Sergio Berni no tiene seguidores en la Provincia

Sergio Berni no tiene seguidores en la Provincia

Los intendentes consultados consideraron "absurdo" su planteo de sacar a las fuerzas federales de Buenos Aires. Hoy Kicillof trató de mediar.


Mientras que los fuegos que encendieron los planteos del ministro de Seguridad bonaerense Sergio Berni a la ministra nacional, Sabrina Frederic, siguen ardiendo aún, los intendentes del Conurbano bonaerense comenzaron a tomar posición frente al conflicto.

Sus primeras reacciones tuvieron que ver con la preocupación que les generó la posibilidad de que los efectivos de las fuerzas federales fueran finalmente retirados de la provincia. Por de pronto, el intendente de Florencio Varela, Andrés Watson, contradijo radicalmente a Berni, al afirmar que «no estoy de acuerdo con que quiten la Gendarmería. Al contrario, me gustaría tener un número más alto de gendarmes».

Las mayoría de los líderes comunales hablaron fuera de micrófonos (el popular «off the record», que evita futuros inconvenientes cuando planteen sus necesidades a La Plata), pero el intendente marplatense Guillermo Montenegro, si bien no opera en el Conurbano, se erigió como un vocero de Juntos por el Cambio al afirmar que duda de que la presencia de los efectivos federales «agrave aún más la situación de la seguridad de la Provincia», uno de los desatinos que contenía la carta de Berni.

Inclusive, el tema formó parte de la agenda que este martes trataron el presidente Alberto Fernández y Kicillof en la reunión que sostuvieron en la Casa Rosada, en la que también se habló de los presos políticos y de los avatares de una deuda que castiga las espaldas de los bonaerenses y de todos los argentinos.

En este marco, Fernández y Kicillof argumentaron sobre el destino de los aproximadamente 7.000 efectivos de las fuerzas federales que cohabitan -a veces, dificultosamente- con los policías provinciales. Hay unos 1.900 marineros de Prefectura Naval Argentina; 2.900 gendarmes y 1.900 policías federales, éstos distribuidos en las 21 delegaciones que posee esa fuerza en la provincia.
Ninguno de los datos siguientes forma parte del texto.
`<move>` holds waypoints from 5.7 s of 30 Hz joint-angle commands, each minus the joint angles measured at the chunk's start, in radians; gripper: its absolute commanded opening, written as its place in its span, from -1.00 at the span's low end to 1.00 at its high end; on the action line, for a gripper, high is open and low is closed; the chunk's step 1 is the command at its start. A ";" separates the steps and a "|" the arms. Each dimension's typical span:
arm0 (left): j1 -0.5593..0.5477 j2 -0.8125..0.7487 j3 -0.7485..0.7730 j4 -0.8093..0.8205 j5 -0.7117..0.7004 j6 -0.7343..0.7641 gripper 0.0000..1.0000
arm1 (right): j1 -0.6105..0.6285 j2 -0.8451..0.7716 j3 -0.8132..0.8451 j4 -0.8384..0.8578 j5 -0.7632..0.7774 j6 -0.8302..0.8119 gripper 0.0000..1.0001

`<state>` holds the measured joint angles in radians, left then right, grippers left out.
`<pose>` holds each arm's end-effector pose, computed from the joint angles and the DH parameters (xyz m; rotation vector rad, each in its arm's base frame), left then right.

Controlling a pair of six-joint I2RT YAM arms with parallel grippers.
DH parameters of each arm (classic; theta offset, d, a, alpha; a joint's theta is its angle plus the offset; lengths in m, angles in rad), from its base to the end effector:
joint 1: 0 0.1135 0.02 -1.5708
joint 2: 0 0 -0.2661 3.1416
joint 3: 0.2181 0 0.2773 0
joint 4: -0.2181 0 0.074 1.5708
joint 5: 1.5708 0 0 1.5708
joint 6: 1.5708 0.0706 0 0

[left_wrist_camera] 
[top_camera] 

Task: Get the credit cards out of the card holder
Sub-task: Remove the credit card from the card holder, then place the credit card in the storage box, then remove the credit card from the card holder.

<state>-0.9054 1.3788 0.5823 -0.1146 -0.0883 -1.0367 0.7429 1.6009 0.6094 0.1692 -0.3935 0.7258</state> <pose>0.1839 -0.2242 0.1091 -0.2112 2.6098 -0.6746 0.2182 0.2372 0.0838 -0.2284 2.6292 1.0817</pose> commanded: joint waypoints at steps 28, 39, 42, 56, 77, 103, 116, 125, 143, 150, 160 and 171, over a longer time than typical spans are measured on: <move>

Otro mandatario comunal, de riguroso incógnito, también planteó que «los intendentes pedimos las fuerzas federales en la provincia a Néstor Kirchner, lo que se materializó cuando Nilda Garré fue ministra de Seguridad con Cristina Kirchner». Inclusive, algún intendente peronista expresó que la solicitud de Berni fue «una locura», al mismo tiempo que otro, de Juntos por el Cambio, planteó que «la seguridad en la provincia es algo que preocupa y preocupó siempre».

En una reunión que sostuvo Berni en Vicente López con los intendentes de Juntos por el Cambio el 30 de enero último -la misma en la que dijo que la ministra nacional no sabe distinguir entre una pistola eléctrica Taser y una pistola de agua-, en la que se habló de las policías distritales, uno de éstos sostuvo que «veníamos mejorando, pero la situación de la seguridad ahora está empeorando».

Otro jefe comunal peronista puso los puntos sobre las íes, al exigir que «Axel tiene que tomar cartas en el asunto». Paralelamente, afirmó que «Berni está buscando que lo saquen, a gritos».

Lo concreto es que, por una parte, los jefes comunales ya fueron informados de que las fuerzas federales no se retirarán del distrito, a pesar de la «preocupación» que generaron los planteos de Berni. Por otra parte, tomaron las posturas del ministro «como de quien viene y fin de la historia».

A las 16:30 en la tarde del martes, mientras tanto, como si alguien hubiera escuchado a aquel que pone los puntos, el gobernador Kicillof recibió en su despacho a Sabina Frederic y a Sergio Berni, con el ánimo de limar asperezas y para evitar la salida de éste, que vería amenazada su continuidad si sus planteos no fueran escuchados.